Going from the top of the data below, give again each line through the one containing "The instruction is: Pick", both ends kept.
===
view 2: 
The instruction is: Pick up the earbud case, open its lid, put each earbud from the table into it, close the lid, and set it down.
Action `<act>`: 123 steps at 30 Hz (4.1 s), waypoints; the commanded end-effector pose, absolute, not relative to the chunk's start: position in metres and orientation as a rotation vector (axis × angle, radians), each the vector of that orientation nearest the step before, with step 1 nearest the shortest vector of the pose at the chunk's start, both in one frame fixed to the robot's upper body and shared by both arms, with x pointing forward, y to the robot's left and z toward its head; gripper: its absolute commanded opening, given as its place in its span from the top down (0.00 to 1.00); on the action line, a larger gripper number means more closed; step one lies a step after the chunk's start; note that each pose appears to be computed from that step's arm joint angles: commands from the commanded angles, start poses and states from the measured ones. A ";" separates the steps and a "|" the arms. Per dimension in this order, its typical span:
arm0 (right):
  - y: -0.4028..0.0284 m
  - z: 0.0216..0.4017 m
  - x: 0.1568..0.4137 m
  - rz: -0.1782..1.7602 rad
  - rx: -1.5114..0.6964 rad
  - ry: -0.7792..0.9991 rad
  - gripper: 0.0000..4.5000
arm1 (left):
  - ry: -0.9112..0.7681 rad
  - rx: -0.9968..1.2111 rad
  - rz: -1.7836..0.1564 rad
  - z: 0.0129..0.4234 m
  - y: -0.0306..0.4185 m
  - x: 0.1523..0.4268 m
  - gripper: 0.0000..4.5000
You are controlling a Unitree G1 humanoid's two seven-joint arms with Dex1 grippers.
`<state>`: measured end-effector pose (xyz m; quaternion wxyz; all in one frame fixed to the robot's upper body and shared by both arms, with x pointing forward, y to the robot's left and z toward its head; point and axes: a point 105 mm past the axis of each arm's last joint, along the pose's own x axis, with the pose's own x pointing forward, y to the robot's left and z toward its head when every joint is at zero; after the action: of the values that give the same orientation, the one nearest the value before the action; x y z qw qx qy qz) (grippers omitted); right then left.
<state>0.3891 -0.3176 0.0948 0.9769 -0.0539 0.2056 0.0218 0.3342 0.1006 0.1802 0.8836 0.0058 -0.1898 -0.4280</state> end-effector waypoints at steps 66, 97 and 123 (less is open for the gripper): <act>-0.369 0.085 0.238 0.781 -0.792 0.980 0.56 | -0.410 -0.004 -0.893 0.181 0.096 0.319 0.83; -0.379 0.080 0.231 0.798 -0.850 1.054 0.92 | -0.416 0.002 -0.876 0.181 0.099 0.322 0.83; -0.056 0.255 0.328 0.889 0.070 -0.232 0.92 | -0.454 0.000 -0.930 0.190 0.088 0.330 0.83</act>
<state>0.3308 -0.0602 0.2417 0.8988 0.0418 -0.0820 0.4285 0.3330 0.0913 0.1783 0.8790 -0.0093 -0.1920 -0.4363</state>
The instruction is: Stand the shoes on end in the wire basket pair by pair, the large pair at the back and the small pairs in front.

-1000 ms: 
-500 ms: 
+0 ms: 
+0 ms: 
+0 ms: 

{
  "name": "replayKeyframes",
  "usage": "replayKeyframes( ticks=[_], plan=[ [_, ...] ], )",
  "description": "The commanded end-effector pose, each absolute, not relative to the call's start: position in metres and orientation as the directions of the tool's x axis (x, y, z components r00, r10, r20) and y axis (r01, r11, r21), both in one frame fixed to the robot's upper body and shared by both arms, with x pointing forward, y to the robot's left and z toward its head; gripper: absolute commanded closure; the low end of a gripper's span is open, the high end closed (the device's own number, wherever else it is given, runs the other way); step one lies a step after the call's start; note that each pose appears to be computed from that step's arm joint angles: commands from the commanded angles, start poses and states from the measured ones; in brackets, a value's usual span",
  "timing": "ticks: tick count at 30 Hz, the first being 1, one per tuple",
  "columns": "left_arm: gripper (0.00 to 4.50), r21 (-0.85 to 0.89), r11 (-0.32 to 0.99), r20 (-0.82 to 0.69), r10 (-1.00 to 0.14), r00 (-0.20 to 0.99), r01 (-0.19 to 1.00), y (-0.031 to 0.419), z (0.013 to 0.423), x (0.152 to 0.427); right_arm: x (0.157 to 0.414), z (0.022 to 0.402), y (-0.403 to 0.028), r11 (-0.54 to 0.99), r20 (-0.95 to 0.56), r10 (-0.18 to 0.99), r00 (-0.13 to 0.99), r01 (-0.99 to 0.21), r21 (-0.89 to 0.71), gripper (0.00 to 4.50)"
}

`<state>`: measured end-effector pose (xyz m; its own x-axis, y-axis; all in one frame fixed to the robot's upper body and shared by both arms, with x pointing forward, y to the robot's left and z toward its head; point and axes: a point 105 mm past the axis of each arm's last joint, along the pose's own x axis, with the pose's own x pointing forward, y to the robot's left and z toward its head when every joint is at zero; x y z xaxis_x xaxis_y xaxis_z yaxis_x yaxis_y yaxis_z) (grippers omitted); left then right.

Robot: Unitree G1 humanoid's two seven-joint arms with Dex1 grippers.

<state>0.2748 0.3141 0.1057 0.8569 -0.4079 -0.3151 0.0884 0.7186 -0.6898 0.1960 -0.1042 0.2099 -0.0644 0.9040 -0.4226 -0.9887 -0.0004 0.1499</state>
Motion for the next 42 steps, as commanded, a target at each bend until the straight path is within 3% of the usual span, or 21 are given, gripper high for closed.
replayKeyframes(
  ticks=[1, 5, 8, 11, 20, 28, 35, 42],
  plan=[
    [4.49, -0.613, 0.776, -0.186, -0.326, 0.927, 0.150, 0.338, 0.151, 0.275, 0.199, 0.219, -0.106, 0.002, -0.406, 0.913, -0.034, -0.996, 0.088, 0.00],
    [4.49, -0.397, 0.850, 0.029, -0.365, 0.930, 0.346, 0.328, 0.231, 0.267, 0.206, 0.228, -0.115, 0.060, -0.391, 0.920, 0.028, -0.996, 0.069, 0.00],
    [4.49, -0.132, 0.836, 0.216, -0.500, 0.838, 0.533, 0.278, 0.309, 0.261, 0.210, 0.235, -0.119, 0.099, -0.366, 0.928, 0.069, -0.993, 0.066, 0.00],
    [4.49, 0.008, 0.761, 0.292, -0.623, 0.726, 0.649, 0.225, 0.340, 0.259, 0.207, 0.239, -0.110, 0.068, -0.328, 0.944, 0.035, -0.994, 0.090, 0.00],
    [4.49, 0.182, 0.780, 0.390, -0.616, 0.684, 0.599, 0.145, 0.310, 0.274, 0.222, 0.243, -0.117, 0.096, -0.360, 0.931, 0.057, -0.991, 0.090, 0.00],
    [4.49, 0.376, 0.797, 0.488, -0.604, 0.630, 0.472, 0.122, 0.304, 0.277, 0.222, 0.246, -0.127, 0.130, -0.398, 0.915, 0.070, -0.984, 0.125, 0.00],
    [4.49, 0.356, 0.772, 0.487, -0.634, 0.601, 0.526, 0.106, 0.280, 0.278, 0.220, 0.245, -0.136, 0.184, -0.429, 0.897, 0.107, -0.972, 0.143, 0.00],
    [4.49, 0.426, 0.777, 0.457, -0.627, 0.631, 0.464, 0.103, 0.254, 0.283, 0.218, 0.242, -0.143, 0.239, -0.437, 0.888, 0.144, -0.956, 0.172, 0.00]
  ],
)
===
**RESULT OF THE TASK**
view 2: 
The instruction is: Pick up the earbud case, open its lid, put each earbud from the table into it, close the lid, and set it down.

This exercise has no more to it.